• **Listed records**
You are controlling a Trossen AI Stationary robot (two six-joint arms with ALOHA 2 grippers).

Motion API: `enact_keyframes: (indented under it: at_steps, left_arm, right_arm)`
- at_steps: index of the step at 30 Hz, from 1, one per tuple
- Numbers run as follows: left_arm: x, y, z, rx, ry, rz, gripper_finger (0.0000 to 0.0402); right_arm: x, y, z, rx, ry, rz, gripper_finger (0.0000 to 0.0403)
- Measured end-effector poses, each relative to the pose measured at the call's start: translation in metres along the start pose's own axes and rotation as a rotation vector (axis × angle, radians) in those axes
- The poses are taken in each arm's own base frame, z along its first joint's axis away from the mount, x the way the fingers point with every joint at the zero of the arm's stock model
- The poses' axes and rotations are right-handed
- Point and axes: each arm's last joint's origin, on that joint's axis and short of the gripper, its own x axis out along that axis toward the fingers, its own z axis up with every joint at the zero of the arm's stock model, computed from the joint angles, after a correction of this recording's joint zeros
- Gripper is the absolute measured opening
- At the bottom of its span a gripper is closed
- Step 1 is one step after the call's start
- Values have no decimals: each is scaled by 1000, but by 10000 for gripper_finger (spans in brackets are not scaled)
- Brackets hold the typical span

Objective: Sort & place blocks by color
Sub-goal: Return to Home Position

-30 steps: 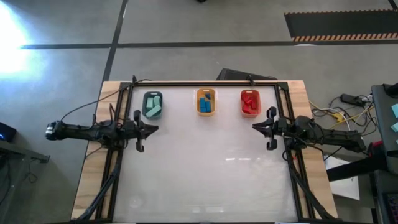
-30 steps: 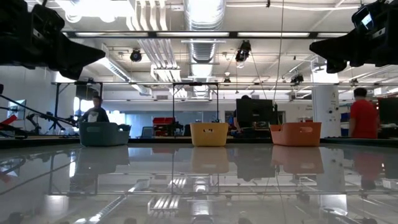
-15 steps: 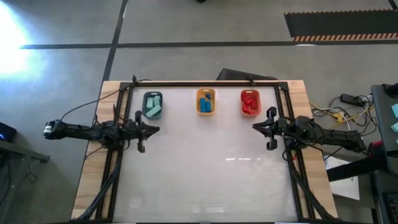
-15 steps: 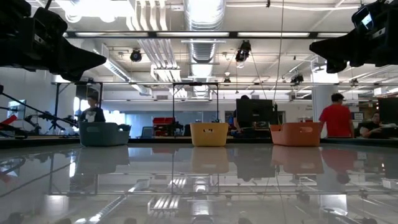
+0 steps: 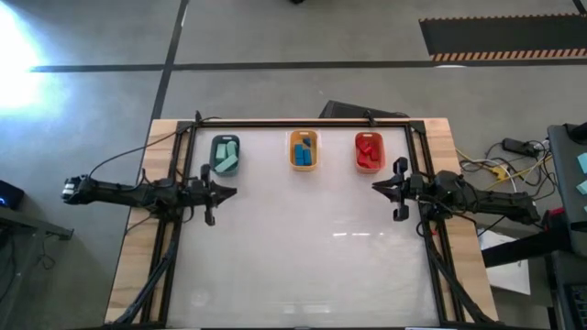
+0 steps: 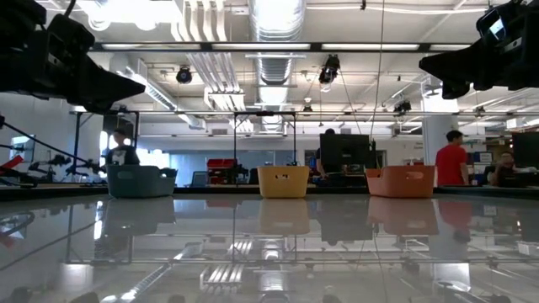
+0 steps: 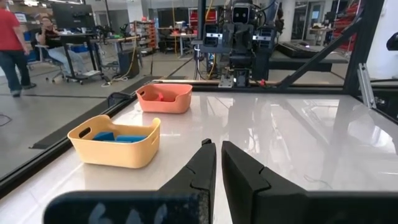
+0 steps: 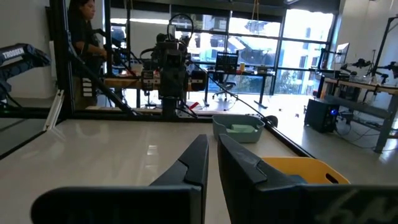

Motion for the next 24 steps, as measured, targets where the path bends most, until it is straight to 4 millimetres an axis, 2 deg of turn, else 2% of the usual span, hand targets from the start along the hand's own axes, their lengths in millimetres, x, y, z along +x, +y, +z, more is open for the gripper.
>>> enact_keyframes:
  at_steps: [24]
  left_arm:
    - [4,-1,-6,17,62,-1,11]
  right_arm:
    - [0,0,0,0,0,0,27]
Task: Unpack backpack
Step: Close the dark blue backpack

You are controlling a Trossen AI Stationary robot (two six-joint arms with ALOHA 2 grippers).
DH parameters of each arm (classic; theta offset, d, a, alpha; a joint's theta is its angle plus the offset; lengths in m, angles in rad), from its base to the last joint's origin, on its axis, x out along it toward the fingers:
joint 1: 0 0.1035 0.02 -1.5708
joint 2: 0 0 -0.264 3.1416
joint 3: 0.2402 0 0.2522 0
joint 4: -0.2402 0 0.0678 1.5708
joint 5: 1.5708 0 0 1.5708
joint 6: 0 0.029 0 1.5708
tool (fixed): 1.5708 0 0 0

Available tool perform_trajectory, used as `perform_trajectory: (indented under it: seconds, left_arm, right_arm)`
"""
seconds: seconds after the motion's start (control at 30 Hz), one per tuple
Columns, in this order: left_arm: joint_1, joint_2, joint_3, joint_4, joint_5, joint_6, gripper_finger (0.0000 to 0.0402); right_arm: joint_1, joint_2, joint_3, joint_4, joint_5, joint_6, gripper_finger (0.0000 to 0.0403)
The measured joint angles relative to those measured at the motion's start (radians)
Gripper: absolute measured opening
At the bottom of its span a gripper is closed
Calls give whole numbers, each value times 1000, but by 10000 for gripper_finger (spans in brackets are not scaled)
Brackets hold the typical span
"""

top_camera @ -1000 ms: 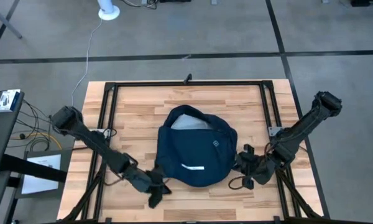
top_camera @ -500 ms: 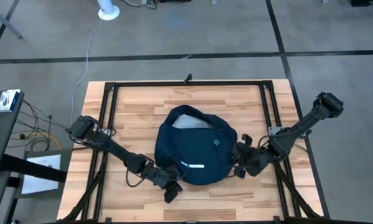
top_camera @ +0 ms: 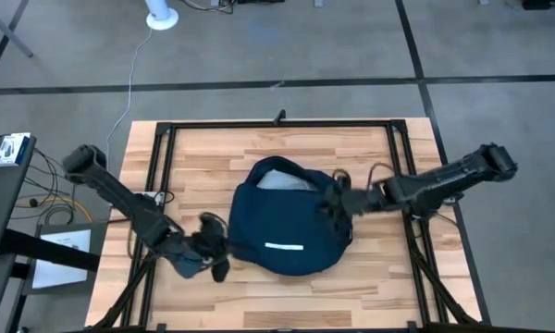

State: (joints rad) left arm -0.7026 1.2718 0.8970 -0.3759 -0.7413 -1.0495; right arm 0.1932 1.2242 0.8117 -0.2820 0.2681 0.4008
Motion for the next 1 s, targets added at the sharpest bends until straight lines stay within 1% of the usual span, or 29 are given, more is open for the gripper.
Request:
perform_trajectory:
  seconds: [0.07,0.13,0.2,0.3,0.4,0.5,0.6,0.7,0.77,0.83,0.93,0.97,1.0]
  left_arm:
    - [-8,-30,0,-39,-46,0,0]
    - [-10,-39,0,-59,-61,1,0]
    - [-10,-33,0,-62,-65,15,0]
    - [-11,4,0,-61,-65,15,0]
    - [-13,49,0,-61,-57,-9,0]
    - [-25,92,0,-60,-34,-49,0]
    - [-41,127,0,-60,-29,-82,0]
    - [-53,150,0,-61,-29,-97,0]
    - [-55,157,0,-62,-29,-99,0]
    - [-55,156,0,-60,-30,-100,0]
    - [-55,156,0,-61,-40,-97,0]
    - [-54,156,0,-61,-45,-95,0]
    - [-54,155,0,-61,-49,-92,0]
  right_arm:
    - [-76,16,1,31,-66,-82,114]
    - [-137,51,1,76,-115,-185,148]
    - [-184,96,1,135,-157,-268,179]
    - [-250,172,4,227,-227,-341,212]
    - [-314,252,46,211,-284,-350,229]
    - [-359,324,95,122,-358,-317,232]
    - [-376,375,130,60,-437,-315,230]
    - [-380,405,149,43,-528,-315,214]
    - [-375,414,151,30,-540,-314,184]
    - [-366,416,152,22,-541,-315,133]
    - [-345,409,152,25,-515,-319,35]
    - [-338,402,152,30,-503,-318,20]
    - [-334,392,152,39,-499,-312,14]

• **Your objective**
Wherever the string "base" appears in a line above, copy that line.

• **Exercise result**
- The poses are taken in each arm's own base frame, z along its first joint's axis away from the mount, x the way the fingers point with every joint at the zero of the arm's stock model
DH parameters of each arm (classic; theta offset, d, a, alpha; a joint's theta is its angle plus the offset; lengths in m, angles in rad), from its base to the last joint's origin, on its axis, x out along it toward the fingers:

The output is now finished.